海外の本・支店、関係会社等に所属のまま日本に派遣される労働者のことを、一般にエクスパッツ(Expats)という。派遣が長期の場合は、日本の社会保険法や税法が適用されるが、本来、エクスパッツ負担の社会保険料、所得税、住民税等を日本の会社が負担するケースが多いのが特徴。この場合、会社が負担する本人分の社会保険料額等を給与として処理し、さらに経済的利益に該当するため課税処理を行う必要がある。給与計算は手取保障契約(ネット契約)となり、社会保険料や所得税等を何度もシミュレーションし、支給額をアップさせるいわゆる「グロスアップ計算」を行う必要があり、給与計算は非常に煩雑になる。

入社時のグロスアップ計算

エクスパッツの入社に際し、例えば、クライアントから手取り50万円で社会保険手続きと給与計算依頼があると、社会保険料、雇用保険料や所得税等の控除額を加味し、手取り50万円となるよう支給額を設定の上、社会保険等級(標準報酬月額)を決定し、会社の総負担額を算出する。

次に、本国親会社の承認により、はじめて社会保険手続きを行う。但し、承認がおりず手取額が変更になる場合は、特に固定控除額である社会保険料(健康保険料・介護保険料・厚生年金保険料)の再設定により当初のシミュレーションがすべてリセットされてしまうため、さらに1から何パターンかのシミュレーションを行う必要があり、社会保険手続きまでに相当の労力を要することもある。

グロスアップ計算の時期

手取保障契約ということは、社会保険料等の控除額の変動の都度、グロスアップ計算を行い、手取額を確保する必要がある。また、変動手当である残業代が支給されるような場合は、雇用保険料・所得税も変動してしまうため、毎月グロスアップ計算を行う必要もある。定期的に計算を行う時期としては、主に次のようなケースがある。

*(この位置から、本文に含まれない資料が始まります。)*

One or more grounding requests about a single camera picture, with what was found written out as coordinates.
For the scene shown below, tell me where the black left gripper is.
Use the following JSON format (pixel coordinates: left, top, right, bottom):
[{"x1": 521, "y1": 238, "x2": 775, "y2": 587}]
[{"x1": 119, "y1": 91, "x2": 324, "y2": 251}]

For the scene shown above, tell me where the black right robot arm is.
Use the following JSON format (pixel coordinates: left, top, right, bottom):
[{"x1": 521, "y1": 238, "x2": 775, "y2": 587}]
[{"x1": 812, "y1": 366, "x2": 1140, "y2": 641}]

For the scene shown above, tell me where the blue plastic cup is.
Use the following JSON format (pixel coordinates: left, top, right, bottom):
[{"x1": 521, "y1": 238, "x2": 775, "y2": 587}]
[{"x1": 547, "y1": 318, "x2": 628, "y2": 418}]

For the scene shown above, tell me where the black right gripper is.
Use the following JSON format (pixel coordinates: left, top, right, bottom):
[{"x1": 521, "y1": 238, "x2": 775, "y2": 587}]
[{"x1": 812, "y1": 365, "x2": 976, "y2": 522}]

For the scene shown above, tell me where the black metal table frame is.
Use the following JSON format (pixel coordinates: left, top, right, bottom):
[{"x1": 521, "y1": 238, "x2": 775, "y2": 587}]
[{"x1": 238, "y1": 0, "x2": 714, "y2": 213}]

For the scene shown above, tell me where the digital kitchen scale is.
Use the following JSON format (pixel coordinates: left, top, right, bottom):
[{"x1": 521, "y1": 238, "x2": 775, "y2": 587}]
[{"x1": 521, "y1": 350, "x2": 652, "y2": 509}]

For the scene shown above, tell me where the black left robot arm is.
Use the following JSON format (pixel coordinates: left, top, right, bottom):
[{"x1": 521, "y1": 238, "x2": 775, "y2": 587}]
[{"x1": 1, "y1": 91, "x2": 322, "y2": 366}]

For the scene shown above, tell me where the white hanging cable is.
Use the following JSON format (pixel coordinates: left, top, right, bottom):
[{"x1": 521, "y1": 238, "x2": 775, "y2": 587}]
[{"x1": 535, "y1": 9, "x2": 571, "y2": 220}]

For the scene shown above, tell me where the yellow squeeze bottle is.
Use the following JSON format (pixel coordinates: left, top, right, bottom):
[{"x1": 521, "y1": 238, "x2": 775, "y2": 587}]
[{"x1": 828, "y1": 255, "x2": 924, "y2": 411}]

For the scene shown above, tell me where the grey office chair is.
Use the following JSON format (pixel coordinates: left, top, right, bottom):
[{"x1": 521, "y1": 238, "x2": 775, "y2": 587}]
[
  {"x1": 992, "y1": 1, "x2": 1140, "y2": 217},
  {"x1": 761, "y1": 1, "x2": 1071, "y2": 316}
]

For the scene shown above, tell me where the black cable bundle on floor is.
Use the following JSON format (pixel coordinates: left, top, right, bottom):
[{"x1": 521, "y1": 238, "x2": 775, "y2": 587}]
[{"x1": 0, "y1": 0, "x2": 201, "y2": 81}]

  • 4月:基本給等昇給、雇用保険料率・健康保険料率・介護保険料率の改定 
  • 6月:住民税(初月)
  • 7月:住民税(2ヶ月目以降)・賞与計算
  • 8月:4月昇給に伴う随時改定(月変)による社会保険料の変更
  • 10月:定時決定(算定)による社会保険料の変更、厚生年金保険料率の改定
  • 12月:賞与計算

随時:介護保険該当、各種手当の追加・金額変更、残業代支給時、税法上の扶養人数変更、所得税率改定等

特殊なグロスアップ計算

エクスパッツに対しては、様々な複雑な計算を要することが多々ある。例えば、エクスパッツが母国に一時帰国する費用は、手取保障で会社が負担するのが通例のため、この場合もグロスアップ計算を行う必要がある。支給範囲や金額等により取り扱いは異なるが、雇用保険は福利厚生として認められ対象外となり、社会保険と所得税は対象賃金として賞与計算を行い、社会保険料や所得税が掛るのが一般的である。この計算は、例えば、一時帰国費用が30万円であれば、一時帰国手当を30万円に設定し、社会保険料や所得税の控除額を加味して手取額が30万円になるよう調整手当をグロスアップする計算を行う。次に、調整手当は福利厚生ではないので、調整手当のみに雇用保険料率を乗じて雇用保険料を算出する。この時点で手取額は30万円を下回るため、さらに何度かのグロスアップ計算を行い、手取額30万円を算出する必要がある。

外国語給与明細書の発行

給与支給時にエクスパッツ等の外国人が受け取るものといえば、給与明細書がある。システムへの個別登録や、通常の給与明細とは別の印刷設定等を行う必要があり、作業としては煩雑になるが、クライアントからのニーズにより、英語やフランス語等、本人の母国語での給与明細書の発行も行っている。

エクスパッツ給与計算の効果

当事務所担当者は、特殊かつ複雑な計算が非常に多いため、給与計算に関する労働社会保険法、税法及び関連通達に精通することができ、正確・迅速な給与計算処理を達成している。